I think the edit would need to have been done
a) to the title of the first post in the thread, which is what names the thread;
b) within the time limit from posting that, which is one hour for us mere mortal non-moderators (outside of personal blogs where we are in effect moderator). Occasionally if I start an edit before the hour is up, and finish it after an hour has passed since first posting, it still goes through. But the next attempt to edit the same post does not.
Looks like a moderator handled it for you in this thread (guessing Uncwilly).

Now to thread subject matter.
Yes a 2.6:1 asymmetry is intriguing. The sample sets are necessarily terribly small.

I'm surprised that fully a third of known Mersenne prime numbers' exponents are twin primes. That seems likely to decline as more Mersenne primes are found.
https://en.wikipedia.org/wiki/Twin_prime

So for twins, both of which are exponents of Mersenne primes, we have
3 5; 5 7; 17 19. I'm guessing we'll find no more such cases.

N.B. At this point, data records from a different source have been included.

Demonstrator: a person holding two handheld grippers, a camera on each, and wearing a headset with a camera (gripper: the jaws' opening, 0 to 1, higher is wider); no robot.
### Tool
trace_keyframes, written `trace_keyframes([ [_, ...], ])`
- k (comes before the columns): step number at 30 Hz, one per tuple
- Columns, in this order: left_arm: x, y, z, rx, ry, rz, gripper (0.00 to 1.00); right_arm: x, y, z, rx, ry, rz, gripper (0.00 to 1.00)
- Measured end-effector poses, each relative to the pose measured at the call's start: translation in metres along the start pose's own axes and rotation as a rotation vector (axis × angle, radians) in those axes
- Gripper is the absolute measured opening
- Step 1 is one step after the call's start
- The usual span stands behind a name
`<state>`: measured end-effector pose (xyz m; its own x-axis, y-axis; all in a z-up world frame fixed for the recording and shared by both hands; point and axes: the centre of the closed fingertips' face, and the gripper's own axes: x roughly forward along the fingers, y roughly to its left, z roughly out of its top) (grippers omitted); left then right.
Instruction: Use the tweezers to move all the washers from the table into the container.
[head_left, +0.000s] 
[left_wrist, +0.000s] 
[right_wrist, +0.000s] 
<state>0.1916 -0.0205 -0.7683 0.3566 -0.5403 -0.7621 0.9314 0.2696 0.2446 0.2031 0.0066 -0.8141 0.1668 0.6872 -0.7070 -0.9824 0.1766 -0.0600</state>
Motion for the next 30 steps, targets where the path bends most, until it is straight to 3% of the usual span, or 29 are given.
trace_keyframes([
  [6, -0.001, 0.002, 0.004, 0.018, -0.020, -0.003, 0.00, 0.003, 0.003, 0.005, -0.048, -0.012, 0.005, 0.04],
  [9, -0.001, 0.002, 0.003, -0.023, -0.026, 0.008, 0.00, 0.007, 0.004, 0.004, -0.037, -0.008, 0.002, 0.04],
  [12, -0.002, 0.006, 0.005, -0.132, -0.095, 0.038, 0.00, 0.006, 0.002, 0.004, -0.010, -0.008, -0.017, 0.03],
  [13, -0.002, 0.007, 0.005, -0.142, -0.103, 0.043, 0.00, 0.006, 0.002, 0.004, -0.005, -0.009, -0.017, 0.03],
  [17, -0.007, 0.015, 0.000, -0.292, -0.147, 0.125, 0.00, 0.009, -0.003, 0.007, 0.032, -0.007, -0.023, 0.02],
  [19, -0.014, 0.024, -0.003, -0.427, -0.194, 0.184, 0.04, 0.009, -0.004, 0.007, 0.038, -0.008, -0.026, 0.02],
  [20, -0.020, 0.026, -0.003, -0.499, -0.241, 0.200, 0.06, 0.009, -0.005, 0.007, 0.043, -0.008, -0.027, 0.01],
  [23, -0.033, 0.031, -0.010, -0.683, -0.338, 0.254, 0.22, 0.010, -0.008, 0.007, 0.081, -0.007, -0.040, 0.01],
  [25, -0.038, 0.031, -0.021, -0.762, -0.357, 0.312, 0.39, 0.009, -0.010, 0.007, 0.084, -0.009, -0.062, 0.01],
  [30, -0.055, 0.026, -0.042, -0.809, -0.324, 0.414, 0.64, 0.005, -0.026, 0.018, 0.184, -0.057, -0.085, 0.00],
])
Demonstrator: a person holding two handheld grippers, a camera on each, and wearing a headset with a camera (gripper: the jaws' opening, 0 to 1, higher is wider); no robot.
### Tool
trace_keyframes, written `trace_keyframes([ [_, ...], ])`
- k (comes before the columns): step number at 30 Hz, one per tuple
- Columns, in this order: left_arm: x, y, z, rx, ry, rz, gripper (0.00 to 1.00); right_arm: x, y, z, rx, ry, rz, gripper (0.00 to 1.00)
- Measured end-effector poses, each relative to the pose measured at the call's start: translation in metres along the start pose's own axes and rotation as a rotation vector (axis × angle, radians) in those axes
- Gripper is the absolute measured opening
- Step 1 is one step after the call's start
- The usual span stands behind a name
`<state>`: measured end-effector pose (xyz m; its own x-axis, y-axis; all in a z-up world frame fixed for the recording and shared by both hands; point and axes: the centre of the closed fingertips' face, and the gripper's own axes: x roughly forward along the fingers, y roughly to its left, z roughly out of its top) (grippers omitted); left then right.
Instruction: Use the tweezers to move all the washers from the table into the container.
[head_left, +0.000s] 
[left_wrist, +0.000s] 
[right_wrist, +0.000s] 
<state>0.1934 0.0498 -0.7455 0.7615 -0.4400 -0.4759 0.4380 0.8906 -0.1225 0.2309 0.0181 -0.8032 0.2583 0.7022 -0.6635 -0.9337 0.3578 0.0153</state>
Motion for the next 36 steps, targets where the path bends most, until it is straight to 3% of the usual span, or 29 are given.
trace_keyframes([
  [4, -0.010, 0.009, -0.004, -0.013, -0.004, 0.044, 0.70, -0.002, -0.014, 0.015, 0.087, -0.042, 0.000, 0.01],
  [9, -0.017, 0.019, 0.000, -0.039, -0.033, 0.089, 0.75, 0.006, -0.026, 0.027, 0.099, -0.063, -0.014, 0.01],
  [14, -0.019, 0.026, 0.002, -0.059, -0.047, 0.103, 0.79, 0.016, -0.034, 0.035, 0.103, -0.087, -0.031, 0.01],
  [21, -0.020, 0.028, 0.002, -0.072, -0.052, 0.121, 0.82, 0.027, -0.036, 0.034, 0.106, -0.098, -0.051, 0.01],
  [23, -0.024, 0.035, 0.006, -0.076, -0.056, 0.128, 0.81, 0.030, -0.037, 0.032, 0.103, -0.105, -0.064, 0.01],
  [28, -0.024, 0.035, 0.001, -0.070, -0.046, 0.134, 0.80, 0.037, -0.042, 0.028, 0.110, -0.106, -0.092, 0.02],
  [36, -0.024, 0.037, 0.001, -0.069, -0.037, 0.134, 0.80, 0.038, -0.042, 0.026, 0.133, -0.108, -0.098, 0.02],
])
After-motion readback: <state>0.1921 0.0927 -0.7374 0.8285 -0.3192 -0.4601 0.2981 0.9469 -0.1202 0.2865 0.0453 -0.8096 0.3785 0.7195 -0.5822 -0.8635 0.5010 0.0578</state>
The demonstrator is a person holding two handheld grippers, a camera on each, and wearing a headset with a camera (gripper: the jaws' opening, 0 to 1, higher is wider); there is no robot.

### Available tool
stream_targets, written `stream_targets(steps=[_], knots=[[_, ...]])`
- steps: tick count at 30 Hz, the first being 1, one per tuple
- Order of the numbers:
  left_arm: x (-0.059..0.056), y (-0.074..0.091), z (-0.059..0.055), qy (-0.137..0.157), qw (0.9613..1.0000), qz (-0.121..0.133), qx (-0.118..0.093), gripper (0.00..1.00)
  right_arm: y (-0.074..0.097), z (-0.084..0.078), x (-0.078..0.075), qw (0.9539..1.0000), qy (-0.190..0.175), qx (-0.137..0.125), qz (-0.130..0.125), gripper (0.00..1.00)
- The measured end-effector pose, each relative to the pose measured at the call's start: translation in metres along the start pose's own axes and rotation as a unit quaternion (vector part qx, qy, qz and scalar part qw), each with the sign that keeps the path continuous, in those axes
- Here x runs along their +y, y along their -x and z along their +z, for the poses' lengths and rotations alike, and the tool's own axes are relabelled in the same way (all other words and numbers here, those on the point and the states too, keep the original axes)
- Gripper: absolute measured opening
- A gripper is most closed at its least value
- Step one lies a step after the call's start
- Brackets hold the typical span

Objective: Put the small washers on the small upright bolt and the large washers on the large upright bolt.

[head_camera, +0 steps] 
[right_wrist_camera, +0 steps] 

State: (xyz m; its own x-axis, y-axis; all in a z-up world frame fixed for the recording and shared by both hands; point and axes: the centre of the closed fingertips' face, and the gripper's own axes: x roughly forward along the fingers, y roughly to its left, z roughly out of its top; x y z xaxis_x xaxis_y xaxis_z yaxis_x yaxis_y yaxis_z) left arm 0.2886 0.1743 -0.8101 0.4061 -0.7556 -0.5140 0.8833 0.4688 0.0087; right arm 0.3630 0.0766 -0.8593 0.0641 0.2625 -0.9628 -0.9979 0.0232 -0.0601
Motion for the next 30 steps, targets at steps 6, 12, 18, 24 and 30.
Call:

Dividing the list of exponents of Mersenne primes about in half and considering twins in each "half",
3 5 7 13 17 19 31 61 107 521 1279 4423 of Mp#1 to #25, 12 out of 25, 48% for the lower part
110503 132049 20996011 24036583 74207281 of Mp#26 to #51, 5 out of 26, 19.2% for the higher part.

For some other statistics related to Mersennne Prime exponents see this.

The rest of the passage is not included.